--- DATA SECTION ---

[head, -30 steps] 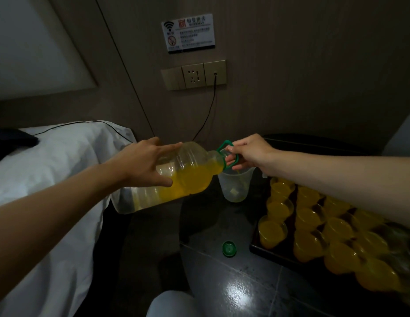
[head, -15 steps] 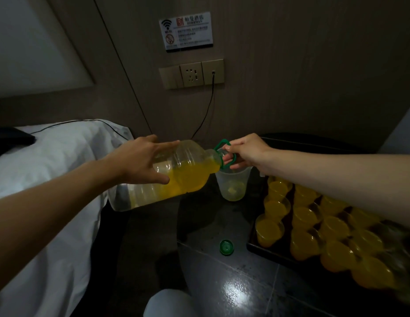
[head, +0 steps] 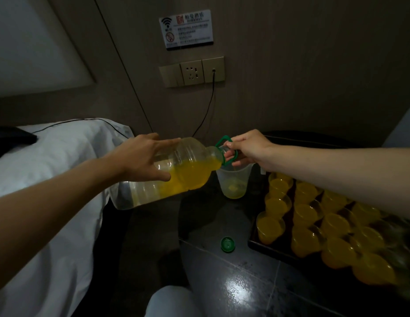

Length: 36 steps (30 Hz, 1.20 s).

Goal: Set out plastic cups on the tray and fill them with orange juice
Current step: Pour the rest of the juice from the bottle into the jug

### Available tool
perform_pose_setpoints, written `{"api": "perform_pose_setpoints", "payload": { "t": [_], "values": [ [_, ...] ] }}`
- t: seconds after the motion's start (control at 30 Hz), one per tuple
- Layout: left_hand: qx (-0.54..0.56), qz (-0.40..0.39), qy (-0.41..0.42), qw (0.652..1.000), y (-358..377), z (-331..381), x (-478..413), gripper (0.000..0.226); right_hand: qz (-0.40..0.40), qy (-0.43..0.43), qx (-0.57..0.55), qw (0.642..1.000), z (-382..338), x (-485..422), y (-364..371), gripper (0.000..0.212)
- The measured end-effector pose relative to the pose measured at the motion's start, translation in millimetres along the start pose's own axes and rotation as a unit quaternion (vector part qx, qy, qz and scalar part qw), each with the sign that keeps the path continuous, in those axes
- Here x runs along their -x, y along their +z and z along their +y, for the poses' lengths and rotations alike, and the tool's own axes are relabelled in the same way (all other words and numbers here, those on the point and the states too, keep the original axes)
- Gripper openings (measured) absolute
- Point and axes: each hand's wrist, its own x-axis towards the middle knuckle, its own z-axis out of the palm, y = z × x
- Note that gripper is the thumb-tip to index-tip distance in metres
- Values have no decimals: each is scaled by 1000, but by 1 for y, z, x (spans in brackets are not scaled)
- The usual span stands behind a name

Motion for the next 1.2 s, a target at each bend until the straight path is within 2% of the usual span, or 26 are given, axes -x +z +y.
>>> {"api": "perform_pose_setpoints", "payload": {
  "t": [0.73, 1.2],
  "values": [
    [3, 2, 3, 1000, -2, -7, 2, 112, -6, 4, -3, 1000, -7, 5, 4, 24],
    [-6, -3, 6, 1000, -10, -8, 4, 110, -6, 9, -4, 1000, -9, 6, 6, 18]
  ]
}}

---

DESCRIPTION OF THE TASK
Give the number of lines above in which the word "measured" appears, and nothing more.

WRITTEN SOLUTION
2